Transcribe the listing below verbatim, omitting pictures.

• _Collected data_:

· · · ·

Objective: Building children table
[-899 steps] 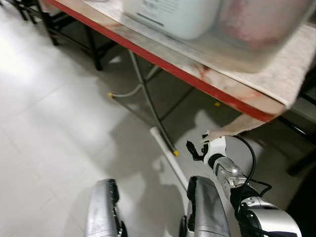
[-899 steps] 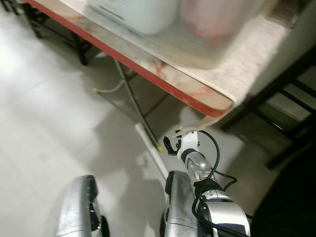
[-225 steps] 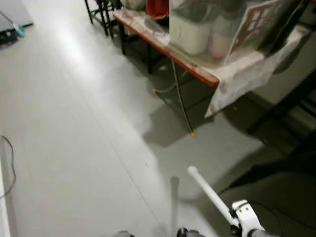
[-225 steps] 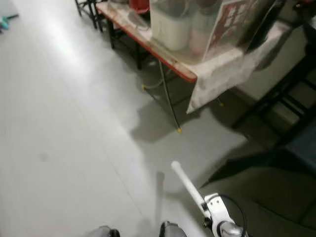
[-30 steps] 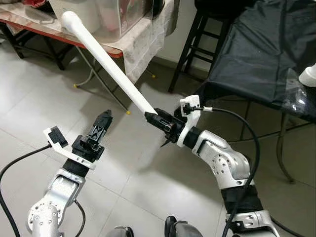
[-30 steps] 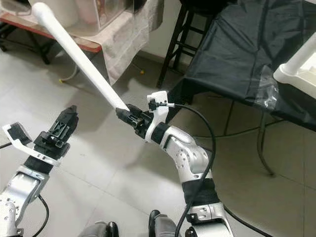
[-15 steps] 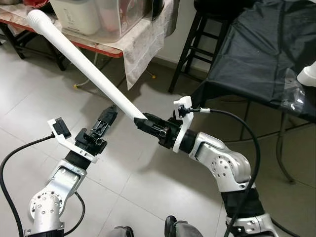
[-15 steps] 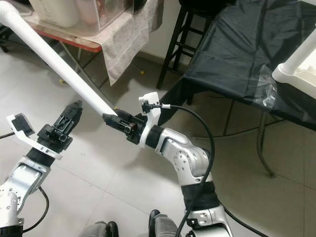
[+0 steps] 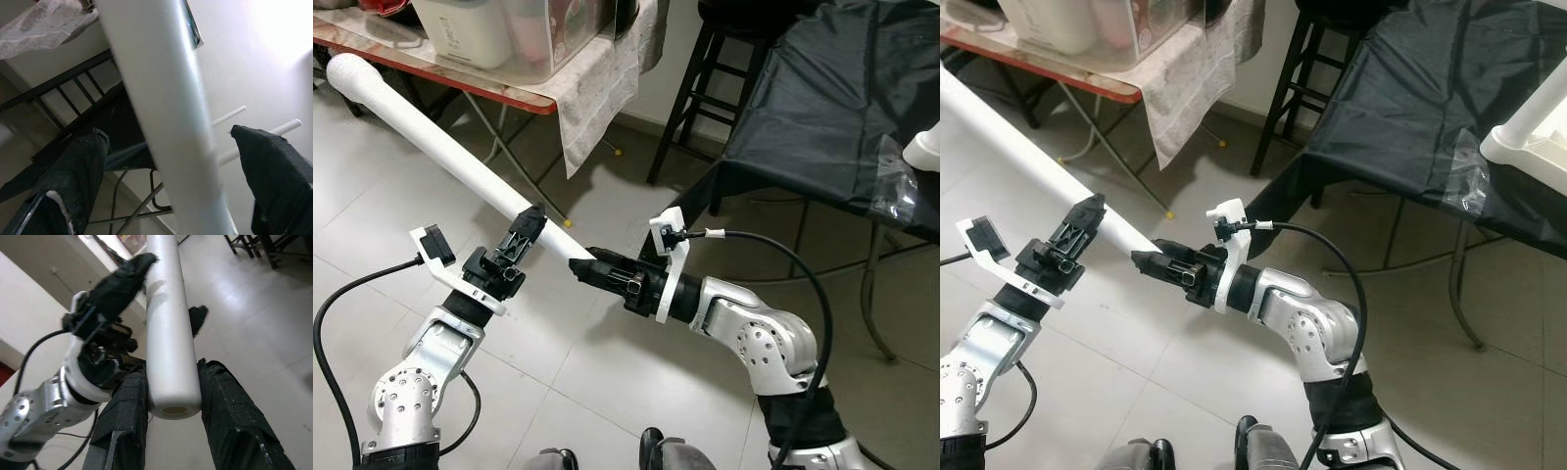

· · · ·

• _Reply_:
Objective: Building children table
[-899 steps] 
[-899 steps] 
[-225 steps] 
[-225 steps] 
[-30 steps] 
[-30 steps] 
[-15 steps] 
[-15 steps] 
[+0 steps] 

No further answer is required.